Protests, Press, Safety and Democracy, or The Day I Accidentally Protested on the Steps of Congress

I have to confess that I knew I wanted to say something about the violent Jan. 6 siege on the U.S. Capitol, but I wasn’t sure what it was. And that, even though I wasn’t quite sure what it was I wanted to say, and I had no confidence I would figure it out in time to reach my deadline, I still made the choice to ditch my extremely, probably overly researched topic for my monthly column, and instead quickly write about the insurgency (which seems too dignified a word for the monstrous crimes that took place) even as it was still unfolding.

The result is my column for Hearst Connecticut Media examining the invasion of the Capitol, the murder of at least one police officer and the attempted assassination of our leaders, through the lens of a peaceful protest I accidentally took part in during my 1989 internship at El Nuevo Pais, a right-leaning tabloid in Caracas, Venezuela. You can see me “sitting in” in the photo attached: I am sitting on the front row to the right.

As the chaotic images flashed across my TV screen on Jan. 6, 2021, my mind seemed to be circling around a loop of related thoughts and memories that had something to do with the fragility of democracy and the illusion of safety afforded by the parallel illusion of American exceptionalism, and how that related to my experience as a young novice reporter during the summer I spent in a pre-Chavez, pre-authoritarian Venezuela.
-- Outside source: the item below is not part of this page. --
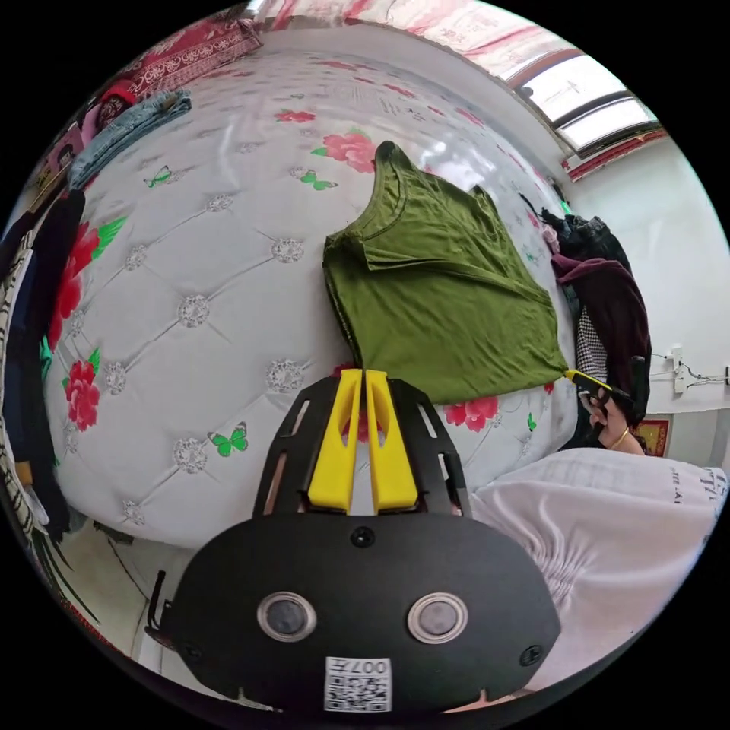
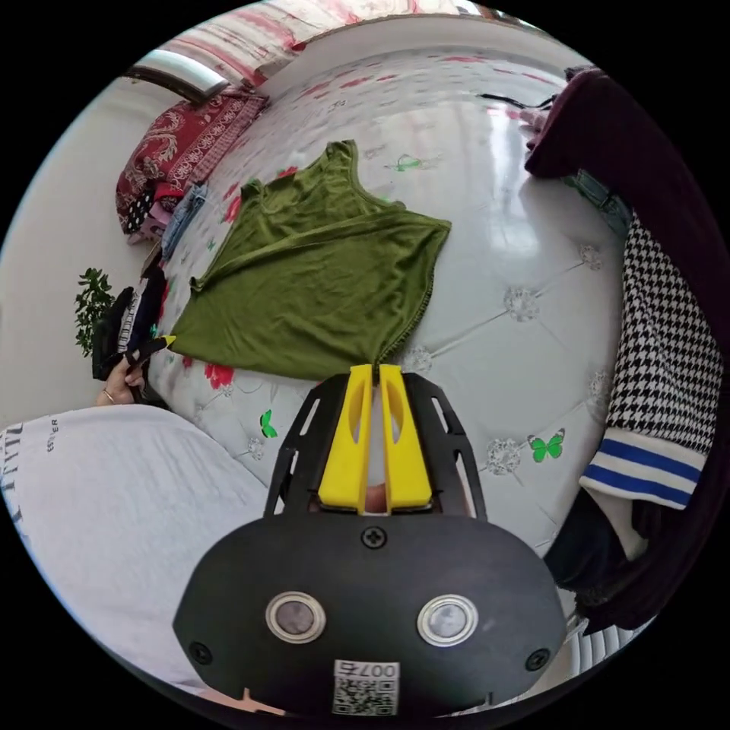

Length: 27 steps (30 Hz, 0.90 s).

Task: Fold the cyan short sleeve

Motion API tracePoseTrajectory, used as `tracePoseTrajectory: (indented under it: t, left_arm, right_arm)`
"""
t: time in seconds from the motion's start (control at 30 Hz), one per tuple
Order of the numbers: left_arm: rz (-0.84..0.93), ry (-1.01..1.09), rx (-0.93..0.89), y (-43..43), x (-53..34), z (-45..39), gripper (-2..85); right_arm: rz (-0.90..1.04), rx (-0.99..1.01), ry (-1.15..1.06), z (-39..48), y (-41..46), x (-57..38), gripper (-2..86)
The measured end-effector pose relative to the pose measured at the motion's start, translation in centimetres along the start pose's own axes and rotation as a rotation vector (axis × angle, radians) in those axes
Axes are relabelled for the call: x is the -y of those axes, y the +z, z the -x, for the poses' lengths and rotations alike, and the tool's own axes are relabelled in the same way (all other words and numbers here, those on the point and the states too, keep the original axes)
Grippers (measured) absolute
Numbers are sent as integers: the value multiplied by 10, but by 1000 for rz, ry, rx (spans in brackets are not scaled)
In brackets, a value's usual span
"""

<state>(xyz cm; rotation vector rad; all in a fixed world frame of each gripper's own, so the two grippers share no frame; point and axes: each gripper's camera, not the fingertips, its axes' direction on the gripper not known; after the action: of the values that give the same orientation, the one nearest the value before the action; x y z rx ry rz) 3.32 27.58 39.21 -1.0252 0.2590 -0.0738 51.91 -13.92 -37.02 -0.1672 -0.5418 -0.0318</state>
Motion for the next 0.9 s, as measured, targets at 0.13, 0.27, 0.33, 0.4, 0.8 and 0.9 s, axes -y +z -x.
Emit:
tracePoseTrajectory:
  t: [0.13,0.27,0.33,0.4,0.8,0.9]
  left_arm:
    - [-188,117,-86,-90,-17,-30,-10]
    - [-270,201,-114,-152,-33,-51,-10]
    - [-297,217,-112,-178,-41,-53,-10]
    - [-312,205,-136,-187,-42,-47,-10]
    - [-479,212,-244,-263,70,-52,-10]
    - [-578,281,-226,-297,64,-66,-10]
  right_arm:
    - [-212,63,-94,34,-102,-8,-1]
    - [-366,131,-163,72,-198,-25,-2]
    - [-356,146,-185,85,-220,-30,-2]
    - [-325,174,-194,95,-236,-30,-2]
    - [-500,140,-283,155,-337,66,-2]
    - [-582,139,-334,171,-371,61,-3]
At the time, Venezuela was the most stable democracy with the wealthiest economy in Latin America. The country’s elites enjoyed life in a culturally rich cosmopolitan world capital, and that summer I caught a small glimpse of it. The young people I met through my family and my job could not have imagined having to flee their homeland. They were glamorous, worldly, confident about their future and their country’s. Elites in America would do well to consider their fate. Venezuela has experienced authoritarian rule, economic collapse, environmental catastrophe, and famine in the decades since I worked there, and nearly everyone I met that summer has been forced to flee, in some cases literally for their lives.

There is a mythology of the Trump-supporting yahoo, the duped bumpkin, who bears no resemblance to the creative and academic classes that have most consistently criticized Trumpism and the alt-Right. They, we, need to think again about who the perpetuators of the Big Lie really are. Not a few protestors traveled to the Jan. 6 event by private jet to take down our government. “They” are not so different from “us,” especially among whoever the “they” and the “us” are who identify as white.

And where do Latinos align ourselves? With traitors like Ted Cruz? With domestic terrorist apologists like Marco Rubio? That is a move as foolish as Jewish Stephen Miller aligning with a horde of folks wearing pro-Nazi T-shirts. And yet my own family includes believers in Trump’s Big Lie.

So many writers have said that when we write, rather than start out with a big, fully formed idea we want to get down on paper and convey to the world, we instead learn what we think through the writing itself – we write our way to understanding.

Daily newspaper writers, and these days, minute-by-minute digital reporters, write the first drafts of history. If they are any good at their jobs, they try to be as transparent with the corrections and clarifications that inevitably come later as possible. On the Op-Ed side of things daily deadlines mean that you are thinking aloud as that history unfolds around you in real time.

I know I have not yet arrived at my final understanding of even how my own idiosyncratic perspective and life experience connects to this moment. I only know that it does. For now, I offer these first-draft attempts at something like making sense of the chaos and danger that surrounds us in this present moment.